Tu roules à 160 km/h sur l’autoroute, et soudain, une flèche de navigation apparaît sur la route devant toi, directement intégrée dans la visière de ton casque. Pas de smartphone, pas de regard vers le tableau de bord. Juste l’info qui se superpose au monde réel.
Ça sent le film de science-fiction des années 80 ? Pourtant, c’est ce que promet la startup sud-coréenne LetinAR, qui vient de boucler un tour de table de 18,5 millions de dollars pour industrialiser ses fameux « pin mirror » – des modules optiques qui permettent d’afficher des informations dans le champ de vision sans écran ni prisme encombrant.

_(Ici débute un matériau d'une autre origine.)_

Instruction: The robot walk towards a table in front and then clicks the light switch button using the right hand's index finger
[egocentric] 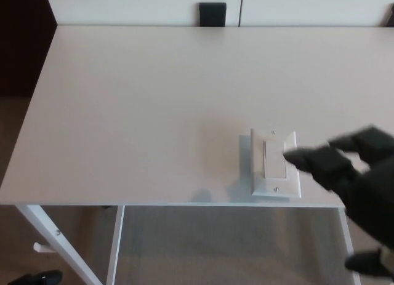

L’optique, le parent pauvre de la réalité augmentée
On parle beaucoup des processeurs, des capteurs, de l’IA embarquée. Mais le vrai défi des lunettes connectées, c’est l’optique. Comment projeter une image nette, lumineuse, et surtout naturelle dans un verre de lunettes pas plus épais qu’une paire standard ?
LetinAR a développé une technologie de microréseaux de miroirs gravés directement dans le verre. Résultat : un affichage tête haute (HUD) qui semble flotter à distance, sans fatigue visuelle. Pas de guide d’onde, pas de prisme, pas de bidule qui dépasse. Juste du verre et des micro-miroirs.
Des casques moto aux lunettes du quotidien
La première application concrète ? Les casques de moto intelligents. Un partenariat avec un équipementier européen doit déboucher sur un produit commercial dès cette année. Tu gardes les yeux sur la route, les infos s’affichent dans ton champ de vision périphérique. Navigation, vitesse, alertes…
Mais le potentiel va bien au-delà. LetinAR vise aussi les lunettes de réalité augmentée pour pros (logistique, maintenance, assistance à distance) et, à terme, le grand public. Imagine des lunettes qui ressemblent à des Ray-Ban mais qui t’affichent tes notifications en transparence.
18,5 millions : un tour de table sérieux mais pas délirant
Ça permet de passer de la R&D à la production en série, de signer des contrats avec des fabricants, et de recruter des équipes commerciales. Mais ça reste une niche : les géants comme Meta, Apple ou Google ont des budgets cent fois supérieurs.
Pourtant, là où les mastodontes misent sur des casques lourds et des expériences immersives à 3000 balles, LetinAR parie sur la légèreté et l’intégration discrète. Une approche qui pourrait séduire ceux qui veulent de la réalité augmentée sans avoir l’air d’un cosplayeur de Tron.
Verdict
LetinAR ne va pas révolutionner le monde du jour au lendemain. Mais sa technologie de pin mirror est l’une des plus prometteuses pour rendre les lunettes connectées vraiment portables. Si l’optique tient ses promesses, on pourrait voir débarquer des lunettes AR qui ne ressemblent pas à des œillères. Et ça, franchement, ça fait du bien.
Alors oui, l’avenir aura peut-être des micro-miroirs dans les verres. Et pas seulement dans les casques à 160 km/h.